I’ll post more on this after church this morning, whether this gets any replies or not.
Codependency is a word with a misleading etymology (like schizophrenia meaning “split mind” and being confused with dissociative identity disorder (DID), formerly multiple personality disorder). It comes from the discovery that most people in relationships with substance dependents (the less judgmental term for drug addicts and alcoholics) tend to have some personal issues and patterns of behavior of their own keeping them in the relationship. It was later discovered to be the same thought patterns and patterns of behavior of serial divorcees, serial victims of abuse, people with chronic loneliness, and other people with constant relationship troubles. It tends to run generationally in families with issues of abuse, divorce, and substance use. For every visible relationship addict or drama addict, there’s a dozen functional codependents struggling through their day-to-day life. It is a known failure mode of human socialization.
At its core, much of codependency is boundary issues: the inability to separate one’s thoughts and feelings from one’s perception of what others think, feel, or opine. Actively codependent relationships tend to be characterized by enmeshment, where one partner/friend is trying to run or fix some part of the other’s life, and the other is letting them, each for their own reasons. Not all toxic relationships are codependent, but most codependent relationships are at least somewhat toxic. Most codependents feel hollow or empty, and use other people, or attempts to help someone live their life, to try to fill the void.
Ayn Rand was a Russian Jew born in 1905. Her family lost their small business under Lenin’s rule, and her family lost their lives under Stalin. She hated Communism more than most people will ever hate anything in their lives, and made it her life’s ambition to eradicate socialism through art and philosophy.
She traced the philosophical roots of socialism to two concepts: collectivism and altruism. Collectivism is the belief/worldview/way of setting up societies in which groups are treated more important than individuals and their rights. Altruism proper is the belief that a person’s life is only worthwhile if it is lived for others (not the mere belief or value judgment that helping other people is a good and worthwhile thing to do). She made it clear that these stand in contrast to individualism, the belief that individuals have rights that no group can take away justly, and egoism, the belief that a person’s life is rightly to be lived for their own values, happiness, and worth.

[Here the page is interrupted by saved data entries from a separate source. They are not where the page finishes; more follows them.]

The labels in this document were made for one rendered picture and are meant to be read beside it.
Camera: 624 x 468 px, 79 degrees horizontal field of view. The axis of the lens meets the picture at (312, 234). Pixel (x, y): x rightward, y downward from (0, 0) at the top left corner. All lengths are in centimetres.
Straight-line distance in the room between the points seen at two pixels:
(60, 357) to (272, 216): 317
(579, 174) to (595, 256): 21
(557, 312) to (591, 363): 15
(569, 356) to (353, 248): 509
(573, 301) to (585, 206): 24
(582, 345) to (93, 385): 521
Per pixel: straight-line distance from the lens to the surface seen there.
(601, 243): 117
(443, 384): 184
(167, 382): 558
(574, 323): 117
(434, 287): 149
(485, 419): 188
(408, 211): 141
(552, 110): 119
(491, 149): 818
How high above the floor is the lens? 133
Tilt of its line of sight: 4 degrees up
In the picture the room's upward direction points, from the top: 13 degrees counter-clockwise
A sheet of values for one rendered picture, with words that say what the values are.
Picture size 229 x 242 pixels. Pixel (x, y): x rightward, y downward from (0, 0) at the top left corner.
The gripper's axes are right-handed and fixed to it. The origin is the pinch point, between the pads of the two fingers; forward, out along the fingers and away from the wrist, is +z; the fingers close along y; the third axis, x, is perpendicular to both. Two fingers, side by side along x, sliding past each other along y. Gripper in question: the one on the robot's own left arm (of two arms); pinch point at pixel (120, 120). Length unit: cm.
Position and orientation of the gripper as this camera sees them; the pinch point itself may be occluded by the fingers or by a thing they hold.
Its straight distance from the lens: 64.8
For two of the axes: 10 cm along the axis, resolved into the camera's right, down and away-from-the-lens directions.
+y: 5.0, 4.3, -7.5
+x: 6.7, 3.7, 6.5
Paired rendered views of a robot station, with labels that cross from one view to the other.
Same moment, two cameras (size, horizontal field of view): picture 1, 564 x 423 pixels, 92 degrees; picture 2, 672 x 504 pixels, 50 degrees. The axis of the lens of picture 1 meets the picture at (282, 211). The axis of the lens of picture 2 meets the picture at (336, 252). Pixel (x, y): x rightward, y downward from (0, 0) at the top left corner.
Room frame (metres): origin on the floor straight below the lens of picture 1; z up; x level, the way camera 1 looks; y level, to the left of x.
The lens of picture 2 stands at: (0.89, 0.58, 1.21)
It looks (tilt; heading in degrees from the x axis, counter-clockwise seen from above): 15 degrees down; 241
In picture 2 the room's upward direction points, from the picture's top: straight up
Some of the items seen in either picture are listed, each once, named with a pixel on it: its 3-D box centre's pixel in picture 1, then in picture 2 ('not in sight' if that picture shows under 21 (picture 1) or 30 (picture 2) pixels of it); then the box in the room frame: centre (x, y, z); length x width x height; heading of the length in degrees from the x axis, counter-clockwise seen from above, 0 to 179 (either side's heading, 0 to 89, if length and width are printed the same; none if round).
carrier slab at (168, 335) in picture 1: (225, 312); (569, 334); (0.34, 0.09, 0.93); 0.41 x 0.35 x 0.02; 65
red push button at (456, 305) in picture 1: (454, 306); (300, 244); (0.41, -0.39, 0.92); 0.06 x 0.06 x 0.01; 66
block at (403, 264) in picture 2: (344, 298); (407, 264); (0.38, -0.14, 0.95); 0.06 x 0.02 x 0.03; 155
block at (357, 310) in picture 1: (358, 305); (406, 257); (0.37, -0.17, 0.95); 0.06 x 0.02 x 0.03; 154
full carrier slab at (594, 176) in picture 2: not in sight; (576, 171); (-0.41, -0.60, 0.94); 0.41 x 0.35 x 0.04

Objectivism, her philosophy, is based on the belief that humans are the most amazing and glorious creatures to walk the Earth, when driven by objective values and living through reason, rational self-interest in the short and long term, and the most suffering or cruel creatures on Earth when they are not. (This is a very brief and extremely reductive description of Objectivism. The real thing is best absorbed through her essay anthology The Virtue of Selfishness.)
Her former disciple Nathaniel Branden (from whom she was estranged over specific relationship issues, ironically) wrote extensively on the psychological roots of what would come to be known as codependency. Some have called him the father of the self-esteem movement. Here’s a list of some of his best insight porn.. His well-known Six Pillars of Self-Esteem are useful reading for anyone with codependency:
From Branden’s introduction:
(Tagging @comicsansstein @non_radical_centrist @George_E_Hale and @cjet79 instead of individual replies.)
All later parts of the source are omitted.